Jam pulang sudah tiba. Rafa bergegas mengemasi barangnya. Lalu dengan cepat melangkahkan kakinya keluar kelas.
"Woi serep!! Mau kemana lo?!" Teriak Farel.
"Tugas negara!!!"
Lelaki itu melangkahkan kakinya menuju kelas IPA 3. Ia tersenyum senang saat melihat gadis yang akan ia temui keluar dari kelas.
"Rey" panggil Rafa.
"Apa?"
"Inget tiga permintaan gue gak?" Tanya Rafa yang diangguki malas oleh gadis itu.
"Permintaan pertama gue, ntar malem ikut gue ke acara keluarga gue"

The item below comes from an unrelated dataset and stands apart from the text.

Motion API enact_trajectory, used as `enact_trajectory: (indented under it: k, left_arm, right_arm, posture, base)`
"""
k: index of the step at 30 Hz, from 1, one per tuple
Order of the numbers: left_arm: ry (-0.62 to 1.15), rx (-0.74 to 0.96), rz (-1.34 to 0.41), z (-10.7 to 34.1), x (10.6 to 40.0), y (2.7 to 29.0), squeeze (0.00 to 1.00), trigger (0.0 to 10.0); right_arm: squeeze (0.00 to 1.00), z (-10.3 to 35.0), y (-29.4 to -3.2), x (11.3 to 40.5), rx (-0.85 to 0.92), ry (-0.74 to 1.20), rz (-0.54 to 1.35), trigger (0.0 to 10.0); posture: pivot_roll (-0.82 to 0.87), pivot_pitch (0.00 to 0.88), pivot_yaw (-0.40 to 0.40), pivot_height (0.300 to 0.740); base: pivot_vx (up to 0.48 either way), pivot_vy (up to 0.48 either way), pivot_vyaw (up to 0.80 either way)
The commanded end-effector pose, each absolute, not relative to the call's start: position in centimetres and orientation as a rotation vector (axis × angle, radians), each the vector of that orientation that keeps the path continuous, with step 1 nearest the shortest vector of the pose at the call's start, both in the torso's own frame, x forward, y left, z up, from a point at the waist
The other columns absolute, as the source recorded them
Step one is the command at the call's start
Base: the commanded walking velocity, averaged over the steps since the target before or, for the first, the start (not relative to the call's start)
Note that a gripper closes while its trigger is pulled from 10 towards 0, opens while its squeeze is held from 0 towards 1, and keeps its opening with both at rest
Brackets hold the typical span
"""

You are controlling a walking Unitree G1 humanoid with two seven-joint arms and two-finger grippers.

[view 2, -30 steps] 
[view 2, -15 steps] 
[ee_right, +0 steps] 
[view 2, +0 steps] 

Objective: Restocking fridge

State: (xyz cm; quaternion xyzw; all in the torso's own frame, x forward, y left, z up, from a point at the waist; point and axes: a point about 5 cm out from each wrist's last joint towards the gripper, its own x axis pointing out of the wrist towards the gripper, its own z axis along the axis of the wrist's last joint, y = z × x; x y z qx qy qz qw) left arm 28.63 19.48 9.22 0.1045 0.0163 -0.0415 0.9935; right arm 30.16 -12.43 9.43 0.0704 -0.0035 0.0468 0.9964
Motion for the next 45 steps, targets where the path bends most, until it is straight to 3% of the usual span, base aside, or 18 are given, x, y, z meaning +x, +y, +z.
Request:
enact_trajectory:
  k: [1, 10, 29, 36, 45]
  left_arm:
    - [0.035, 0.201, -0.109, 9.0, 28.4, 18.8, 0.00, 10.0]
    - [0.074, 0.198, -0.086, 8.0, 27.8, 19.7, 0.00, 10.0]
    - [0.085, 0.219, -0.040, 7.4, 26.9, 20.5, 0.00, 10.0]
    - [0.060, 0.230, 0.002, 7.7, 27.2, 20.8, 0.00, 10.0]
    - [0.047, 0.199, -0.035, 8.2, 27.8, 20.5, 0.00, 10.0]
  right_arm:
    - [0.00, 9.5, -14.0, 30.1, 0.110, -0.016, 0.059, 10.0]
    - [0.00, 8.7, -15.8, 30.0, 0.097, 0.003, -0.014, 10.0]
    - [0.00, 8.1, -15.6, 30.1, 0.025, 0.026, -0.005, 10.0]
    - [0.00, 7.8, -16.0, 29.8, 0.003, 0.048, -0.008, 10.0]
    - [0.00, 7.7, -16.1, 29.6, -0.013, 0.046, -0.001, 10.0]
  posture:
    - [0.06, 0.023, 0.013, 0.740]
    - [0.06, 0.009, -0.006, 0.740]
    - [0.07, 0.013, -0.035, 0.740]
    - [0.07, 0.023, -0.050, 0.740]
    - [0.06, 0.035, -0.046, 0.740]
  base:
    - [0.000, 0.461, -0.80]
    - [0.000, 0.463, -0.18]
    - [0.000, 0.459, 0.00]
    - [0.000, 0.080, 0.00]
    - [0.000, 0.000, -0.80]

"Acara keluarga?" Cicit Rey.
"Iya, mau yah? Kalo gak gue bisa mati"
"Lebih baik lo mati"
"Rey pliss" pinta Rafa memohon. Gadis itu menghela nafas pelan.
"Oke"
Lelaki itu tersenyum senang lalu meraih ponsel di sakunya dan di sodorkan kearah Rey. Gadis itu hanya mengangkat satu alisnya.
"No hp lo, buat kasih tau gue dimana gue jemput lo"
Rey hanya memandangi ponsel Rafa yang menggantung di udara. Lalu menatap Rafa penuh selidik. Tangannya akhirnya meraih ponsel itu dan mengetikkan beberapa angka.
Kemudian menyerahkan kembali pada Rafa. Lelaki itu terus tersenyum sembari memandangi wajah Rey. Entah kenapa menurutnya wajah gadis itu sedikit berbeda hari ini.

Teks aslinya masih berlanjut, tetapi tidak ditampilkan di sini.